== Instructions for the task ==
Return exactly the lines below, starting with the one that has "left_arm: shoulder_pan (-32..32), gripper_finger" and going on through the one that has "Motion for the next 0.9".

==============================

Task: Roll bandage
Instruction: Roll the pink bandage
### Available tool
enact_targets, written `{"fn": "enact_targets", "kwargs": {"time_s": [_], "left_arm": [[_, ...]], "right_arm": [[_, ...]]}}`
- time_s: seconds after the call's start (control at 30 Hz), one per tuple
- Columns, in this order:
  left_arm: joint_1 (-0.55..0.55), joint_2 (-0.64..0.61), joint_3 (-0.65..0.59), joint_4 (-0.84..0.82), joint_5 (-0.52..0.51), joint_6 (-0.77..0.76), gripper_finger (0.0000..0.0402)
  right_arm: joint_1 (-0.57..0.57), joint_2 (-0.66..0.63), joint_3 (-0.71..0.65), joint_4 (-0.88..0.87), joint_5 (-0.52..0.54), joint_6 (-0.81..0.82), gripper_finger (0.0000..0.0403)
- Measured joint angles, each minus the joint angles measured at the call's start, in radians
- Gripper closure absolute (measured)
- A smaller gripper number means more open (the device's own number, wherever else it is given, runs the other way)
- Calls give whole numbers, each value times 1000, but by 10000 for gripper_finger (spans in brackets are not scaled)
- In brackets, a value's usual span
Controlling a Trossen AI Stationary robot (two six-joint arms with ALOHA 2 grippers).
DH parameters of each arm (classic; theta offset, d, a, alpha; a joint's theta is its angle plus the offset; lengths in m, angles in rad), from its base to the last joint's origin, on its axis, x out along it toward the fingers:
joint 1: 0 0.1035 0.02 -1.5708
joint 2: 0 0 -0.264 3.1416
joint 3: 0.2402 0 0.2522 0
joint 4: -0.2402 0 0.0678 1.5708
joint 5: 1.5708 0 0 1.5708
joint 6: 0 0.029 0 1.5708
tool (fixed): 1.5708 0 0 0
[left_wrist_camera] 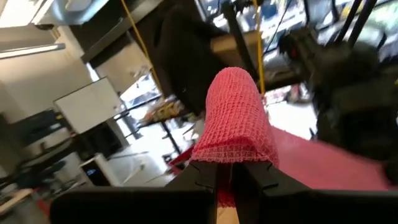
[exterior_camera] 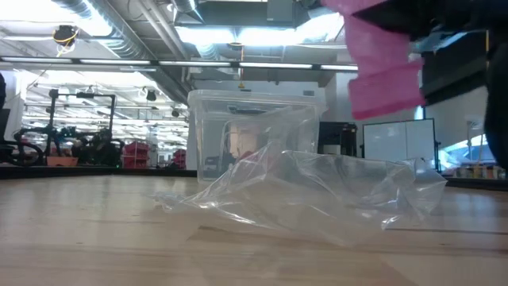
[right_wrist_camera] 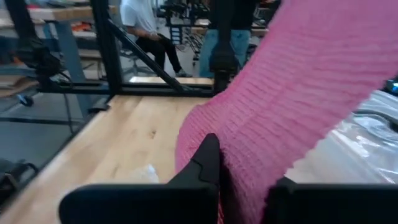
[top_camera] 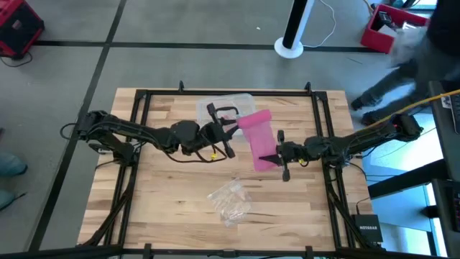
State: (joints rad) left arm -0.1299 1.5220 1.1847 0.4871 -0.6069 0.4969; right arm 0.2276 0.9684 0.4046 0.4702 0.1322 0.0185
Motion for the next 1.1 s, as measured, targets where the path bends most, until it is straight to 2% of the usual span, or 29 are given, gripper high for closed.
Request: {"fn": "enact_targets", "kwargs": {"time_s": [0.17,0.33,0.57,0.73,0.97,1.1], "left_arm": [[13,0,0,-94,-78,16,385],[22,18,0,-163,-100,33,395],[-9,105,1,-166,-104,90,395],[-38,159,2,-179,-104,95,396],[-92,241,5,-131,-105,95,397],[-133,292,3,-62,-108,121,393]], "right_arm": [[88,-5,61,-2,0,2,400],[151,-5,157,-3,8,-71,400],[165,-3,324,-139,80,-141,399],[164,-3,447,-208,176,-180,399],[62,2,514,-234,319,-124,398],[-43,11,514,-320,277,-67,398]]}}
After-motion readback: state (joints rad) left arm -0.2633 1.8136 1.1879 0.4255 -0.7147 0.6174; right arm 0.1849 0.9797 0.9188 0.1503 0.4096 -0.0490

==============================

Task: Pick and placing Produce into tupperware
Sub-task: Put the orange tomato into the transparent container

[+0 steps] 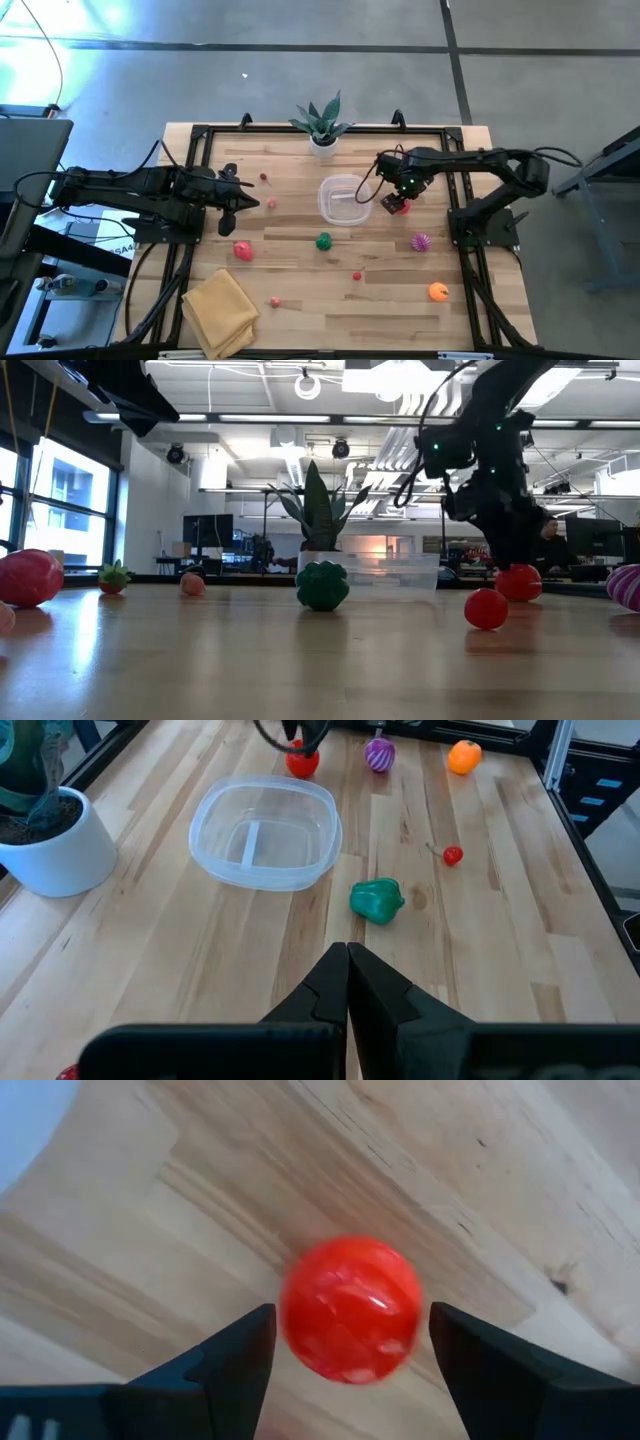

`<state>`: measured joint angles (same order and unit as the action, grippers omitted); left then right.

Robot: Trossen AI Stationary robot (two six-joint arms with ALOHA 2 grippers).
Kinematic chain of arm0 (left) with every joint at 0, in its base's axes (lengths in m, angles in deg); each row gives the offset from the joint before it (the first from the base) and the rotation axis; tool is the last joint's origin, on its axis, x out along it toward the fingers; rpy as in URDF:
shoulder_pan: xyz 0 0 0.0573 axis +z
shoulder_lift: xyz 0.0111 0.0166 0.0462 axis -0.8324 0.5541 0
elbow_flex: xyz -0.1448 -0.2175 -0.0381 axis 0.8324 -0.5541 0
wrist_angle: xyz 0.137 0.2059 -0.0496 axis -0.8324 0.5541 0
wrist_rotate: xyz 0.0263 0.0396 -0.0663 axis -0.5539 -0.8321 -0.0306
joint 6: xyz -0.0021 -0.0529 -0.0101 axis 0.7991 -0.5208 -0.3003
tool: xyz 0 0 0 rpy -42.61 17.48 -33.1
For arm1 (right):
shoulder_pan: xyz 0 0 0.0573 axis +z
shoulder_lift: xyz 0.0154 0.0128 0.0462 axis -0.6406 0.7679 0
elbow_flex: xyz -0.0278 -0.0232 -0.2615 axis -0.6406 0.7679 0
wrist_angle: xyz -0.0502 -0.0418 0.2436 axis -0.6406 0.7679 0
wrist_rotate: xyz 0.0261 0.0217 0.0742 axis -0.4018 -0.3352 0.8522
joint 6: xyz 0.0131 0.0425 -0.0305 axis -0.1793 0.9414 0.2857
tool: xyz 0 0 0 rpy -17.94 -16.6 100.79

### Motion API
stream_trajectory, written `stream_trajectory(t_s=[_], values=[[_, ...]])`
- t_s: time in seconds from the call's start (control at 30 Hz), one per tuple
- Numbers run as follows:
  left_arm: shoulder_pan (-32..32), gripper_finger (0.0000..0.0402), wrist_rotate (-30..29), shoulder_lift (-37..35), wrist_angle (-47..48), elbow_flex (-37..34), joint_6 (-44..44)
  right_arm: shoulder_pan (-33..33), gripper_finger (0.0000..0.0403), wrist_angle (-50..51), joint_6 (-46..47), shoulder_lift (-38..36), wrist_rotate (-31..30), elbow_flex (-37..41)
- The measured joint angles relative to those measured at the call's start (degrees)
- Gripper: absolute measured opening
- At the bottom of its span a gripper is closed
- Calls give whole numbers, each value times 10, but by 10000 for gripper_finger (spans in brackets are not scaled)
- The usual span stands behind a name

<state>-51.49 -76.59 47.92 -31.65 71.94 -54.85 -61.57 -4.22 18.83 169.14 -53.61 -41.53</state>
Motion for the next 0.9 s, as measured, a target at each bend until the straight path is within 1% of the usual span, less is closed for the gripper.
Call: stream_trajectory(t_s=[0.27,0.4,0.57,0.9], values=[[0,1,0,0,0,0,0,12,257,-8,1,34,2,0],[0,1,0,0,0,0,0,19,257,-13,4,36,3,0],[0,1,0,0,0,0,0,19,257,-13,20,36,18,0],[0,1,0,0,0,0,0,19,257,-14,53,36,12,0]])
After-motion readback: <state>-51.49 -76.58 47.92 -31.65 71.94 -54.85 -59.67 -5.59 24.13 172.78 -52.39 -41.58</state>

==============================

== Your solution ==
  left_arm: shoulder_pan (-32..32), gripper_finger (0.0000..0.0402), wrist_rotate (-30..29), shoulder_lift (-37..35), wrist_angle (-47..48), elbow_flex (-37..34), joint_6 (-44..44)
  right_arm: shoulder_pan (-33..33), gripper_finger (0.0000..0.0403), wrist_angle (-50..51), joint_6 (-46..47), shoulder_lift (-38..36), wrist_rotate (-31..30), elbow_flex (-37..41)
- The measured joint angles relative to those measured at the call's start (degrees)
- Gripper: absolute measured opening
- At the bottom of its span a gripper is closed
- Calls give whole numbers, each value times 10, but by 10000 for gripper_finger (spans in brackets are not scaled)
- The usual span stands behind a name

<state>-51.49 -76.59 47.92 -31.65 71.94 -54.85 -61.57 -4.22 18.83 169.14 -53.61 -41.53</state>
Motion for the next 0.9 s, as measured, a target at each bend until the straight path is within 1% of the usual span, less is closed for the gripper.

Now the exercise is complete.